There were actually five reformations during the next 50 years after Brother Martin’s posting. The first was the Lutheran one that spread throughout parts of Germany and Scandinavia and influenced Christian traditions everywhere. Luther’s great cry that salvation was sola fide (faith alone) united all Protestants, even as his views on the sacraments and church structure were not always popular.

The second reformation originated in Zurich, under the leadership of priest and humanist scholar Zwingli. He agreed with Luther on grace, but his zeal led to different views on communion, church order and certain theological emphases.

The second Reformed stream in Switzerland was in Geneva, led by John Calvin, the most influential theologian in Protestant history. Calvin was a scholar and his Geneva became the missionary training center for Reformed leaders throughout Europe and the New World.

The third stream was the Anglican tradition. Beginning with King Henry VIII in 1532-34 and stabilized by Elizabeth I in 1559, the Church of England represented a via media between Protestant and Roman Catholic structures and theologies.
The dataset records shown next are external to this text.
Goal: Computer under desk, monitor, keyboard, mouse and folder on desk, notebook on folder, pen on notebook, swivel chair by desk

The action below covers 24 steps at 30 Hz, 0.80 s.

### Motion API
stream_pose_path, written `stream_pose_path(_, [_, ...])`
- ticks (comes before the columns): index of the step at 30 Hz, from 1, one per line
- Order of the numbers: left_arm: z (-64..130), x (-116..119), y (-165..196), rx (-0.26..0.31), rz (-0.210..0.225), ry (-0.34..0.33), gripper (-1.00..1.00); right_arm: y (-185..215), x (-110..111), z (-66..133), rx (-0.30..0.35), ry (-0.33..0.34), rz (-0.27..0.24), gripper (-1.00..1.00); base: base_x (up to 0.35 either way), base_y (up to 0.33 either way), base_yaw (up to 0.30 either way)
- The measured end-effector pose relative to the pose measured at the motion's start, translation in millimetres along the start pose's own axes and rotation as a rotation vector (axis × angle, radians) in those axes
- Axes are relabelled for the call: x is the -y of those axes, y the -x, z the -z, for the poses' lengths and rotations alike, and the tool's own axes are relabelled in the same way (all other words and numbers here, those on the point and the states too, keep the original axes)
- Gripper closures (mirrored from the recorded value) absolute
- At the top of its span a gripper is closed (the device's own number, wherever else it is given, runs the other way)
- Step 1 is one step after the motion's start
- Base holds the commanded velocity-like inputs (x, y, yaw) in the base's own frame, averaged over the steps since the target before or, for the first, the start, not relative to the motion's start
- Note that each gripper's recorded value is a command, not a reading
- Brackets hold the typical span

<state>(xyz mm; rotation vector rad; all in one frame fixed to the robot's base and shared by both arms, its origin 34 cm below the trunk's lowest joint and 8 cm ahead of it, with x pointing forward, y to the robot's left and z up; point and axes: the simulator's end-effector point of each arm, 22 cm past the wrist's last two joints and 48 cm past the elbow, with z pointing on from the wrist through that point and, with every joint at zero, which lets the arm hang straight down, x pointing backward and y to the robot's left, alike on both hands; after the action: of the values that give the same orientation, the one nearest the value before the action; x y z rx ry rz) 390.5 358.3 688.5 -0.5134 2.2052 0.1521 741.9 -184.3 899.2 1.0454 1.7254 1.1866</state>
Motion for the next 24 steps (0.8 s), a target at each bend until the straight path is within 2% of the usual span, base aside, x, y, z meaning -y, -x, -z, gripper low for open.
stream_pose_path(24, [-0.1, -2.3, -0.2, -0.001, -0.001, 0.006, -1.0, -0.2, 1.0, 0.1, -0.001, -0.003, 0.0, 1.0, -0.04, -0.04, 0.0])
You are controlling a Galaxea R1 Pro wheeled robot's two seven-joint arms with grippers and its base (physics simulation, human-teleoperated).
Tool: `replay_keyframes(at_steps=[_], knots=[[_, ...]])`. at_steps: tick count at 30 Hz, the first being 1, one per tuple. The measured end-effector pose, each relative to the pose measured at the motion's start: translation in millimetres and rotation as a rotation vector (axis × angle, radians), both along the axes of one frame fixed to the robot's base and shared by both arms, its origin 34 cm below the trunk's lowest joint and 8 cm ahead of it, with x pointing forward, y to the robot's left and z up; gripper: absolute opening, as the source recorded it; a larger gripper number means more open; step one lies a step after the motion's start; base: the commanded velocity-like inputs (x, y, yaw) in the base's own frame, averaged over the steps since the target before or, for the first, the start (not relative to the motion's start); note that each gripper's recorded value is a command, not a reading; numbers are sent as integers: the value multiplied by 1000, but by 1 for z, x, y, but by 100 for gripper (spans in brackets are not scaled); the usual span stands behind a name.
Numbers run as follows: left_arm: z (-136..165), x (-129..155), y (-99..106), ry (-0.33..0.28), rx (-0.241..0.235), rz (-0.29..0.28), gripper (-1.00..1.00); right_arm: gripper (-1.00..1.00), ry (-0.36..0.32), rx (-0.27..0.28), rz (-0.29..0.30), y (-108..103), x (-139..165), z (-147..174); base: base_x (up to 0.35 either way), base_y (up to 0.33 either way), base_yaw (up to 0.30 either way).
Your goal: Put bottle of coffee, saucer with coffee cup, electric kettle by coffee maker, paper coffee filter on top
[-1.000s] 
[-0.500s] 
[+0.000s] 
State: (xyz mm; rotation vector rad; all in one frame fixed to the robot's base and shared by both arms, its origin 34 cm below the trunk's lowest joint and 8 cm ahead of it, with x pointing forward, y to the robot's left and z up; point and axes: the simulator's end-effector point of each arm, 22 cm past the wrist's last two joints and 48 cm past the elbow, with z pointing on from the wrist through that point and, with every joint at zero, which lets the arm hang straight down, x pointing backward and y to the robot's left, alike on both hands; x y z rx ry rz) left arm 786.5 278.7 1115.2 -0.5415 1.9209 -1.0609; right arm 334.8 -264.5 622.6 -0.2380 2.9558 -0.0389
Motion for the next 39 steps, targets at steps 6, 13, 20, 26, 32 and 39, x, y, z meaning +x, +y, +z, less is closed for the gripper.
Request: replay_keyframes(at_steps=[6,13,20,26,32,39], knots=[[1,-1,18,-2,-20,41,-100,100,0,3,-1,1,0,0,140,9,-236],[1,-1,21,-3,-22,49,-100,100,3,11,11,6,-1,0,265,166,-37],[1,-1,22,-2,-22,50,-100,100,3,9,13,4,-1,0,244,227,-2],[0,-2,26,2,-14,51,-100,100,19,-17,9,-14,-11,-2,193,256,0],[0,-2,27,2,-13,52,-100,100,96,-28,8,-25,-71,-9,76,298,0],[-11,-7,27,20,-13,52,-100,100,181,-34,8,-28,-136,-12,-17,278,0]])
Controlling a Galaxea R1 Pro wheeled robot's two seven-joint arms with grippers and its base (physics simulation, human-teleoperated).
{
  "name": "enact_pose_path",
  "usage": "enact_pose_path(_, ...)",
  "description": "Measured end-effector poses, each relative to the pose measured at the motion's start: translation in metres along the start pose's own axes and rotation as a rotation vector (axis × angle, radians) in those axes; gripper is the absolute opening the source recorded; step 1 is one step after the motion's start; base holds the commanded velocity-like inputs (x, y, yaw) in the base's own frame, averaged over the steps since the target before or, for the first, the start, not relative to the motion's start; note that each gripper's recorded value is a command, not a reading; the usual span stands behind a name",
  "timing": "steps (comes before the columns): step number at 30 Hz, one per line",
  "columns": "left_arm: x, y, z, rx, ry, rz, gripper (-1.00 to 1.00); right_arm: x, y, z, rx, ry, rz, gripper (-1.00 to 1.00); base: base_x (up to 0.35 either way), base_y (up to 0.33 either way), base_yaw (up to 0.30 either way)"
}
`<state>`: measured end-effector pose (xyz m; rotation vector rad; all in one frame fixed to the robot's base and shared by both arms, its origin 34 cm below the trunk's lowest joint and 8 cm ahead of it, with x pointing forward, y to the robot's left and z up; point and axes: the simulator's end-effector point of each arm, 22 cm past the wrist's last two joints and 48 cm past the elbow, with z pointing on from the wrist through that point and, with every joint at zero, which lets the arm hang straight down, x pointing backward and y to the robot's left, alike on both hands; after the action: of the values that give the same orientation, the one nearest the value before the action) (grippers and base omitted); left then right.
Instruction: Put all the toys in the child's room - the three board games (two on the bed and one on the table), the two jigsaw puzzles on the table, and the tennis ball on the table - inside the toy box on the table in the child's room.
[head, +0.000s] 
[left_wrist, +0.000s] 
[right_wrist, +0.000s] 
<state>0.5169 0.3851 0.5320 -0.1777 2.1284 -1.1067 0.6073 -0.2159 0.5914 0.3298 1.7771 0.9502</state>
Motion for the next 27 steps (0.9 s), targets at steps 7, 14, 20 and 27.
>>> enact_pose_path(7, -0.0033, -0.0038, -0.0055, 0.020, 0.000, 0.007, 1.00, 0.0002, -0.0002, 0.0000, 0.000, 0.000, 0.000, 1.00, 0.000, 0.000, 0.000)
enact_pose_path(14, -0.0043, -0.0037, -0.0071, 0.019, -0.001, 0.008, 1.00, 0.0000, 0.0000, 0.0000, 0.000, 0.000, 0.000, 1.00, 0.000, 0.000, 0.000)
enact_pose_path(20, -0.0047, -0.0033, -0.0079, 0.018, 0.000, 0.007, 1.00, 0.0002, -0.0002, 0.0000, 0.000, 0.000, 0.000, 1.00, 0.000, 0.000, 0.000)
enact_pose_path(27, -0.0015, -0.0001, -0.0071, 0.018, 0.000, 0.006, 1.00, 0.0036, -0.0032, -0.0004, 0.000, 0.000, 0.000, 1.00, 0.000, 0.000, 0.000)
The Anglican church itself would be torn by conflict for over a century and a half between High Church traditionalists and Puritan reformers and (later) Methodist enthusiasts.

The Anabaptist communities represent the most radical reformers of all. Unlike their Magisterial counterparts (who advocated one religion for each nation), Anabaptist believed that church membership was voluntary and the ecclesial and secular powers must remain separate. They also affirmed that baptism was reserved for those who has a personal experience of conversion; therefore, no infant baptism. They were also pacifists, declaring the incompatibility of true Christianity and the exercise of military power. They were unpopular among all the other traditions, with over 100,000 martyrs in the 16th century.

The final reforming impulse is found in the Roman Catholic church. At the on-again, off-again Council of Trent (1545-1564), the worst moral and political abuses were addressed and traditional doctrines and disciplines reaffirmed. The new Jesuit order led the charge for reform under the inspired leadership of Ignatius of Loyola.

As we reflect on this moment, both lament and celebration are in order. Sober thinking leaders of all traditions acknowledge some of the zealous excesses of all traditions and even Roman Catholic leader affirm that is would have been wise to listen to Luther and not merely resist his ideas. The good news is that out of both the affirmations of faith and the ashes of conflict, many of the key ideas underpinning Western Civilization are strengthened, from the importance of the individual, freedom of conscience (after the exhaustion of more than a century of war), the rule of la (Lex Rex) and the goodness of all work, bother clerical and lay occupations.